Star Citizen is a pretty damn ambitious project, and creator Chris Roberts is the first person to admit that.

The crowdfunded space sim aims to offer players exploration, combat and deep customization in an online world that is constantly growing, thanks to millions of dollars of player investment. But despite the game's preemptive monetary success — it's already raised around $46 million in crowdfunding — Roberts may never feel that he's truly done with his universe.

"I can see this world in my head, and I really want to adventure around it," Roberts told Polygon during an interview at E3 2014. "I can see the possibilities. Once the bare bones are there, I can see how you're going to pivot off what other people do."

Star Citizen is still about 18 months or more away from achieving launch on its most basic functions, to say nothing of its additional features. Roberts estimates that to add in everything in that's currently promised, it will take a few more years.

"The difference is that on something like World of Warcraft, they don't really say what their plan is on the next expansion," Roberts said. "We can say OK, we're going to invest some money in procedural generation stuff because we think that's cool. We're not going to promise it for day one, but now we've raised enough money that we can spend some money for some programmers to go take a look at it."


The goal, he continued, is to keep content fresh with updates every few weeks. Star Citizen players should never feel like their world is static. Part of this will include allowing players to generate much of that content themselves, like in Eve Online, rather than with loads of scripted content.

"It's like a sandbox for everybody," Roberts said, "and occasionally you'll sprinkle in little bits of scripted content to give a bit of character, but you're letting a lot of the players generate the intrigue and the drama. They're always much quicker than you are."

Star Citizen's copious funds have allowed Roberts to plan for a phenomenal amount of content in the form of new ships, better skills, additional systems and much more. Every extra dollar is poured into the game's new features, he said, but doesn't guarantee it will be included at the game's launch.
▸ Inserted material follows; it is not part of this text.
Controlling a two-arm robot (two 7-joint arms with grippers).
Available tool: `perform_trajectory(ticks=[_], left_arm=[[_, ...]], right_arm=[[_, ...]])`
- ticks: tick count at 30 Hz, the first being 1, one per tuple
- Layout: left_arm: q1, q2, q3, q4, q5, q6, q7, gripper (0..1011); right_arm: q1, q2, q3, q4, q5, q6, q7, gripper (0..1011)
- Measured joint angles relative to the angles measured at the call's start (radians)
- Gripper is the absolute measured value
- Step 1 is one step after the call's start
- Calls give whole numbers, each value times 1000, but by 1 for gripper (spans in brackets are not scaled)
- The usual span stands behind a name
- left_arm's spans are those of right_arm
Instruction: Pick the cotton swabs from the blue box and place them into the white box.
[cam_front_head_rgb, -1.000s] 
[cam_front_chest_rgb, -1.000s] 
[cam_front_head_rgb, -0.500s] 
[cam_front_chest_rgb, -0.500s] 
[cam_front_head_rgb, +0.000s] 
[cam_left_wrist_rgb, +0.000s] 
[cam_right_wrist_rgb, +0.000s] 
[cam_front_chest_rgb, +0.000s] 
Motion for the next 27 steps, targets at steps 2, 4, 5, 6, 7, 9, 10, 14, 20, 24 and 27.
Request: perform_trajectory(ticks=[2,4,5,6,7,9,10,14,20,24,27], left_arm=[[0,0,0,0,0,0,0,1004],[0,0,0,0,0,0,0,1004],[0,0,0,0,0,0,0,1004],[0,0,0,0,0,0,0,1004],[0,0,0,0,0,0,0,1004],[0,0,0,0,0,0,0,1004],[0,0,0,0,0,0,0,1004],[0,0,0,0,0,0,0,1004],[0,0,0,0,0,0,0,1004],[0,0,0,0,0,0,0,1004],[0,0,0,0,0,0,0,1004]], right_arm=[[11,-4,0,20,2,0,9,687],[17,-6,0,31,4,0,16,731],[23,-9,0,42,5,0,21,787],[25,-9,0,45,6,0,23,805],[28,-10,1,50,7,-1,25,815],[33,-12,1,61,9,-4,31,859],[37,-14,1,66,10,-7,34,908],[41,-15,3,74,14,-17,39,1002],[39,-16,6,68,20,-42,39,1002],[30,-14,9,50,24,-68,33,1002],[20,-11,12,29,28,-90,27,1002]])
"I just want to build the coolest, biggest universe possible."

"Because we've been lucky enough to have such a great response, a lot of that stuff that I thought I would have to do later, I can sort of say well we are going to do this now," Roberts said. "That just doesn't mean we're going to do it tomorrow."

Roberts compared the team's success with raising money with the team leveling up. They continue to post updates because backers specifically request them, and it's become sort of like a game for them, he said.
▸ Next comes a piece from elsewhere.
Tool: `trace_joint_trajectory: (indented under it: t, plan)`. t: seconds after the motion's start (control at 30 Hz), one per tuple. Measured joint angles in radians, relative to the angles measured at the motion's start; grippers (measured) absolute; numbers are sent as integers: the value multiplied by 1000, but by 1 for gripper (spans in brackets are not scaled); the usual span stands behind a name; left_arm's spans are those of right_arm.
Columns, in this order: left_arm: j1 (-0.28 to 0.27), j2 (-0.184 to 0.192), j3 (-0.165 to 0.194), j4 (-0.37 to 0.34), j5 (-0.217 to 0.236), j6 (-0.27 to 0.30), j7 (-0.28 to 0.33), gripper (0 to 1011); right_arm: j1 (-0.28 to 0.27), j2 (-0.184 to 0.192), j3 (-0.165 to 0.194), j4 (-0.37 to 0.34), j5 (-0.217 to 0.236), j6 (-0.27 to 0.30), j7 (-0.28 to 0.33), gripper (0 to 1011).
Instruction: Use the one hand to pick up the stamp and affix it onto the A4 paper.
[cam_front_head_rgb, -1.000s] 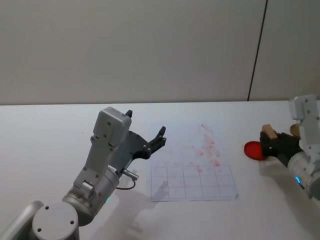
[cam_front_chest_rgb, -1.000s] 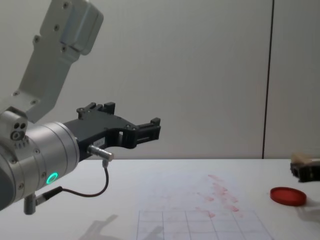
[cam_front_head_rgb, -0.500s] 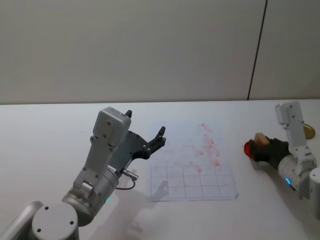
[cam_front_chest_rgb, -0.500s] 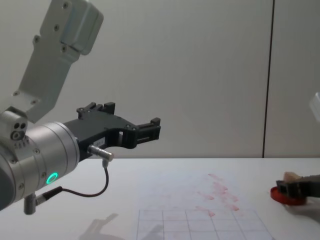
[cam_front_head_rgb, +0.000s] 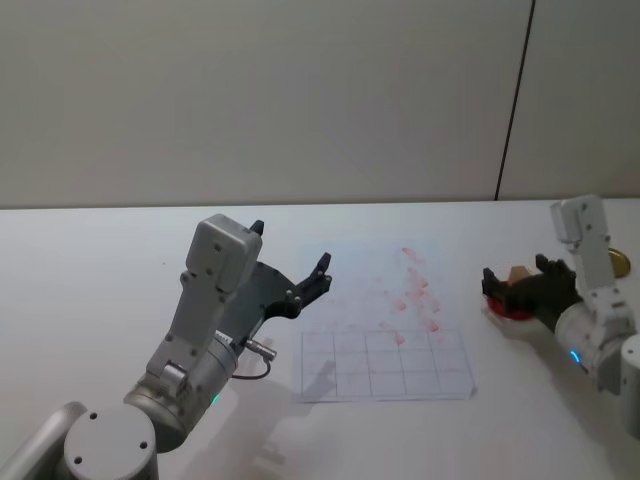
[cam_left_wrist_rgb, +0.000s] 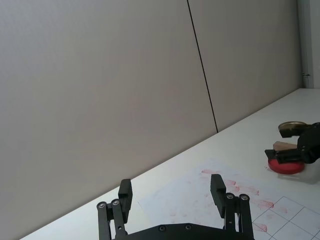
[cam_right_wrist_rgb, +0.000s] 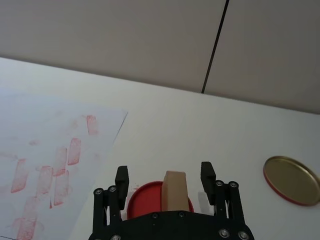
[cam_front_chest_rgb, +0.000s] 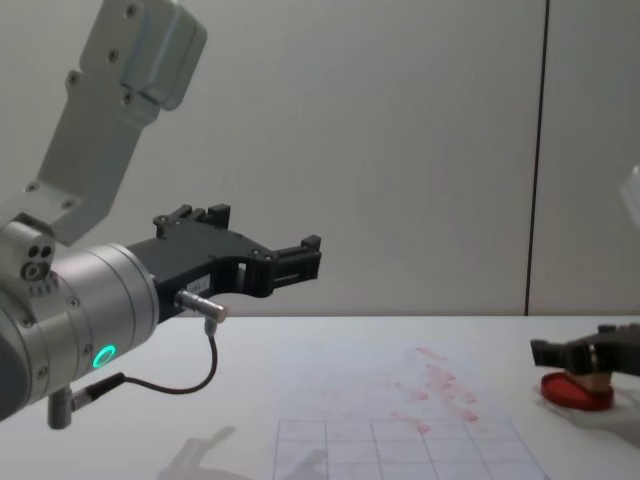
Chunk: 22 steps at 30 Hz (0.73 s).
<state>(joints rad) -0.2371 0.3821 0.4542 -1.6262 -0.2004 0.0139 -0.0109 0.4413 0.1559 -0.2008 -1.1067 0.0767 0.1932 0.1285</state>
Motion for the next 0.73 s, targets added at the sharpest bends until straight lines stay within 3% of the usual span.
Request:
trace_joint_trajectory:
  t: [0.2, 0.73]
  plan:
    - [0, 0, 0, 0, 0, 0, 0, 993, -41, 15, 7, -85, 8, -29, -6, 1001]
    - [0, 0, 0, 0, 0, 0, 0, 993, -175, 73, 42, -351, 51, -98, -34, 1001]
But the "plucky little upstart" that Cloud Imperium once was becomes more a thing of the past as backers grow. The company becomes more of a target and more likely to be criticized for the way it's developing its game.

"I think as the number gets bigger, you're going to get more flack," the developer said. "You should be celebrating the fact that you want to see this many people that want to see this kind of game. There's no way in hell this publisher would be investing $45 million dollars into a space game on a PC. It would never happen. But the gamers said they wanted to have it happen. You can be cynical, but in some ways for us, that's what they wanted and that's what we're doing."
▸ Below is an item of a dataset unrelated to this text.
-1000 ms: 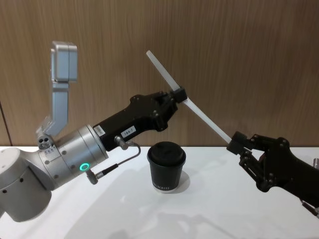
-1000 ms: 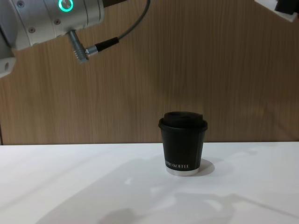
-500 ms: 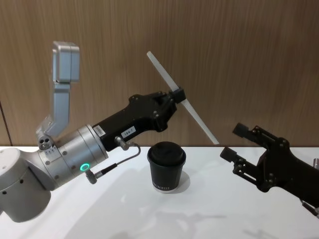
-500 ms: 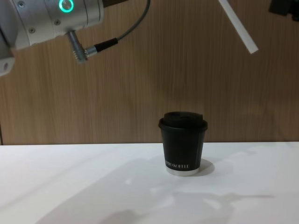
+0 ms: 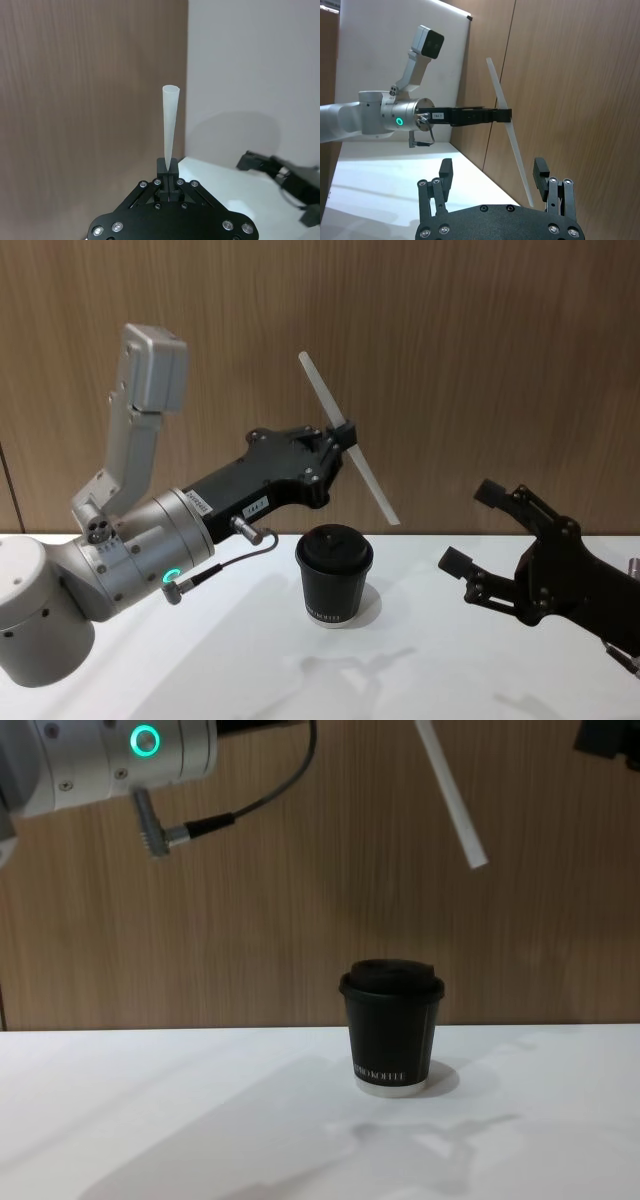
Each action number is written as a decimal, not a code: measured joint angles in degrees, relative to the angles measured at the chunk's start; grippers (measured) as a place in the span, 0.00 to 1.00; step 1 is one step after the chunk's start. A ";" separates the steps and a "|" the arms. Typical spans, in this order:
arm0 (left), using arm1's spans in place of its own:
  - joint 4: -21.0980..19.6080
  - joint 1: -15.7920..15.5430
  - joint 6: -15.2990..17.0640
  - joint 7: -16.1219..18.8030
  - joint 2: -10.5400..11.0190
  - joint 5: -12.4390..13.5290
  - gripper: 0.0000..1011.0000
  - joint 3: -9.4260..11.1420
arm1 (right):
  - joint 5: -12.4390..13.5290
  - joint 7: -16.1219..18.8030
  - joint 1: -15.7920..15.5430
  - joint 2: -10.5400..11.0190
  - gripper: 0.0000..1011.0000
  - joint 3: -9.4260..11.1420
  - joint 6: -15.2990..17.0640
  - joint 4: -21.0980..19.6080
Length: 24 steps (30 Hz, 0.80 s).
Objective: Pick up the straw with one hand, pass it to the other hand, and insert it into the cup.
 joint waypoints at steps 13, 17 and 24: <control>-1.70 -1.82 6.77 7.56 1.81 8.10 0.00 2.07 | 0.00 0.00 0.00 0.00 0.99 0.00 0.00 0.00; -1.71 -2.70 10.40 9.71 1.94 9.82 0.00 2.58 | 0.00 0.00 0.00 0.00 0.99 0.00 0.00 0.00; -0.65 -4.61 16.09 12.33 1.71 11.85 0.00 3.12 | 0.00 0.00 0.00 0.00 0.99 0.00 0.00 0.00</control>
Although Roberts previously said the Star Citizen team will continue to expand as needed, he imagines there will be a cap at some point to maintain efficiency in-house. The dev team currently sits around 268 people, but it's hard for Roberts to imagine what that stopping point will be.

"I just want to build the coolest, biggest universe possible," Roberts said. "I'm quite happy if I get more money, because I can put another ship in, or another system."